Will be installing irrigation then laying down some Floratam SA here in Orlando, wondering what your thoughts are on this irrigation design from RainBird.


----------



## Utk03analyst

You may want a 360 in the middle on the right side. I think you may have a dry spot around the head on the far lower right unless you hit a lot of the sidewalk not sure how big your beauty strip is but if it's narrow you may want to go straight down the middle with center strip sprays if it's larger you may want to stagger and use 180 degree sprays in a cigar formation.


----------



## reconstyle

Utk03analyst said:


> You may want a 360 in the middle on the right side. I think you may have a dry spot around the head on the far lower right unless you hit a lot of the sidewalk not sure how big your beauty strip is but if it's narrow you may want to go straight down the middle with center strip sprays if it's larger you may want to stagger and use 180 degree sprays in a cigar formation.

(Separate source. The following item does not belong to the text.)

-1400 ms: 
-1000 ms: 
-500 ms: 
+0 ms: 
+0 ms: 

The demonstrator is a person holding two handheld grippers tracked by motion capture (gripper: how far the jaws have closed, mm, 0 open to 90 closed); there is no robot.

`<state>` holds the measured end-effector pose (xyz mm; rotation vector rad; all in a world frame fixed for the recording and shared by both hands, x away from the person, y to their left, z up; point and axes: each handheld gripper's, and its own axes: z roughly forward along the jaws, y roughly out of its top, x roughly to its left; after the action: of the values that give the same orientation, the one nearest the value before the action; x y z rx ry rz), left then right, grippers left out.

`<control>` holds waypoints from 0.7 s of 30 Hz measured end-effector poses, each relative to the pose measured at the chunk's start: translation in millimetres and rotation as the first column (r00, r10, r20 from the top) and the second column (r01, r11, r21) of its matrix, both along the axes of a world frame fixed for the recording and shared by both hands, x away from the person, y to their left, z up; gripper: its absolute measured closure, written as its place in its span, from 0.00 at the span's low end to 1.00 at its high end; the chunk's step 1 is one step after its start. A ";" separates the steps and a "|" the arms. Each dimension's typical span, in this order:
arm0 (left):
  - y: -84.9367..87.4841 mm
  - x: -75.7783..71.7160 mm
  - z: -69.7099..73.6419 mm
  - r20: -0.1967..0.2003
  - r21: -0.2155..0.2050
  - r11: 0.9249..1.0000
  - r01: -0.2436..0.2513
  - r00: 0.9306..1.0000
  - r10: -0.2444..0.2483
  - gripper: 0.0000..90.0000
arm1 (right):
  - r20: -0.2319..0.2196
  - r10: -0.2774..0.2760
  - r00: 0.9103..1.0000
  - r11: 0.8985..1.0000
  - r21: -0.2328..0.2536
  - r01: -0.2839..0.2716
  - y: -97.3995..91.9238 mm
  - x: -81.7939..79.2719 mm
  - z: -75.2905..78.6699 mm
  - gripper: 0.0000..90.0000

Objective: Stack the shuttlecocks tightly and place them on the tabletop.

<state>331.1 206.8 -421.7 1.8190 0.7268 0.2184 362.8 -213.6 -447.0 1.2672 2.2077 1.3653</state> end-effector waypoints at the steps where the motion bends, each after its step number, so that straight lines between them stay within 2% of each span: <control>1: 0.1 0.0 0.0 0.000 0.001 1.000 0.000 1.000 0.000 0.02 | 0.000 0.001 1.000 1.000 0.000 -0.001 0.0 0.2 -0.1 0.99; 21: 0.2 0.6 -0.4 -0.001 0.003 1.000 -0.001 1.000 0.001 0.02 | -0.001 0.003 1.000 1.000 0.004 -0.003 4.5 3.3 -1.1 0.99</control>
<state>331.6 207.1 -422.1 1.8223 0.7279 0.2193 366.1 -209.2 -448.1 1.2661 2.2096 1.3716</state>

By "cigar pattern" do you mean alternate the heads? Like one at the sidewalk, then one at the road etc?


----------



## ABC123

If the front yard has any slope it will be good


----------



## Utk03analyst

Yes alternating the sides, sorry my Army days kicked back in.


----------



## reconstyle

ABC123 said:


> If the front yard has any slope it will be good


Yes, it does slope slightly towards the street.



Utk03analyst said:


> Yes alternating the sides, sorry my Army days kicked back in.


Thanks.

Would you do the alternating pattern for the little strip on the left as well?


----------



## Utk03analyst

Yes.


----------



## burntfire

I would still put a corner head in each bottom corner by the sidewalk.


----------



## g-man

I think their design is pretty bad. The strip should have opposing heads. The front left side looks correct. The front right side looks incorrect. I would divide that into two square areas.


----------



## burntfire

g-man said:


> I think their design is pretty bad. The strip should have opposing heads. The front left side looks correct. The front right side looks incorrect. I would divide that into two square areas.


Sheesh I just looked at the bottom strip and didn't even pay attention to the top right.

Yah that's terrible. If you were to going to use it I would at minimum add 1-2 full circles in the lower section.

I would still do what @g-man said and divide.


----------